(WHAT THE EXERCISE ASKS) A verbatim reproduction of the lines below, from the line containing "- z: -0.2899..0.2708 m" through the line containing "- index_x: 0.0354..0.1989", both ends included, is the whole required output.

(COLLECTED DATA)
= = = = =

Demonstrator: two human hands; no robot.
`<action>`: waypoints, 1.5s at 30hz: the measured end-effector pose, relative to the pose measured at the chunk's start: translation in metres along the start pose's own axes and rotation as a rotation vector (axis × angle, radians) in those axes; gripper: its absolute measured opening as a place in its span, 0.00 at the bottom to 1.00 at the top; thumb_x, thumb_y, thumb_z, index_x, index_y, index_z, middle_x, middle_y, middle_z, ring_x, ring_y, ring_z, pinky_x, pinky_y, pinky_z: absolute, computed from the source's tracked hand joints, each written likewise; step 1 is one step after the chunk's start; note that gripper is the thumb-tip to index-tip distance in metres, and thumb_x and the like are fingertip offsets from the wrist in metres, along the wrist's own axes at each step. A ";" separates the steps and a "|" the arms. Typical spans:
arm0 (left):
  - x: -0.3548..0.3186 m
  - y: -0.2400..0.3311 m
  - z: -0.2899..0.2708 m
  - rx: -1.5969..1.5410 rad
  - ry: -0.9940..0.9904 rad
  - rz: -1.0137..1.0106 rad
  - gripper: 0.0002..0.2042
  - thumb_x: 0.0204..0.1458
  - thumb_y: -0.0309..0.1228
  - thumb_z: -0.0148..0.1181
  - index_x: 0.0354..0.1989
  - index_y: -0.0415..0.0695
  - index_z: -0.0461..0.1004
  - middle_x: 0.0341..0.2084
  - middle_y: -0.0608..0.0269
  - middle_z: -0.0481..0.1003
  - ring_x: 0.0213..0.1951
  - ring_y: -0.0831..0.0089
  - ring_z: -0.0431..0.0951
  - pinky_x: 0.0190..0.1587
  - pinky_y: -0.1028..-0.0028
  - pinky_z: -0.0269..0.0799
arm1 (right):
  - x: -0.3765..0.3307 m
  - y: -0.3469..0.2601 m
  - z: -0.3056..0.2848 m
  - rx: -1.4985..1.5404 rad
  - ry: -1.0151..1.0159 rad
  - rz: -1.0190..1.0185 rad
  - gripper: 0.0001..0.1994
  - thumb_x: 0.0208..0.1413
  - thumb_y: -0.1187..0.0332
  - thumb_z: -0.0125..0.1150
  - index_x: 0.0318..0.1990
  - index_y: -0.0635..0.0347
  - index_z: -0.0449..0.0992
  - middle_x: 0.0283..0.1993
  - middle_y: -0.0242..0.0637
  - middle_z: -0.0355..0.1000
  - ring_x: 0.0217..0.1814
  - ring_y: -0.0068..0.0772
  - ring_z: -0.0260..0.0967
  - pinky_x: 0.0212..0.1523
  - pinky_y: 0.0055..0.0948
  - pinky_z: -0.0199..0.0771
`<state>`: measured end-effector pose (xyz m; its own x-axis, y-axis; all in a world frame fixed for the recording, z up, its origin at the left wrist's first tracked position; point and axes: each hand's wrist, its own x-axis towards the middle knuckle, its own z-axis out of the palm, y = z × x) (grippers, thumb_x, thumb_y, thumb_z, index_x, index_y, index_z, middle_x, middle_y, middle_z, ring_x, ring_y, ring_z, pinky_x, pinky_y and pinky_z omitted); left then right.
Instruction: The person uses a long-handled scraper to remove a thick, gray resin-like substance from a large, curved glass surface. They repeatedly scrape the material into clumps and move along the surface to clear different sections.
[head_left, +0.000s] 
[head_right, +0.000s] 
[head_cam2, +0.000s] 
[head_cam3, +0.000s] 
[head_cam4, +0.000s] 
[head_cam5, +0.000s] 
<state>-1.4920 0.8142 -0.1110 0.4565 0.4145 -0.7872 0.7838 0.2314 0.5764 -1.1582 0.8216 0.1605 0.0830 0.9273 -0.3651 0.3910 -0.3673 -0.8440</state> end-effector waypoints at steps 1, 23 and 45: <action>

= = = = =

(EXPECTED ANSWER)
  - z: -0.2899..0.2708 m
  - rx: -1.5969..1.5410 rad
  - ry: -0.9940..0.9904 rad
  - rz: -1.0137..1.0106 rad
  - gripper: 0.0002..0.2042
  - thumb_x: 0.0204..0.1458
  - thumb_y: -0.0309..0.1228
  - thumb_z: -0.0148..0.1181
  - index_x: 0.0354..0.1989

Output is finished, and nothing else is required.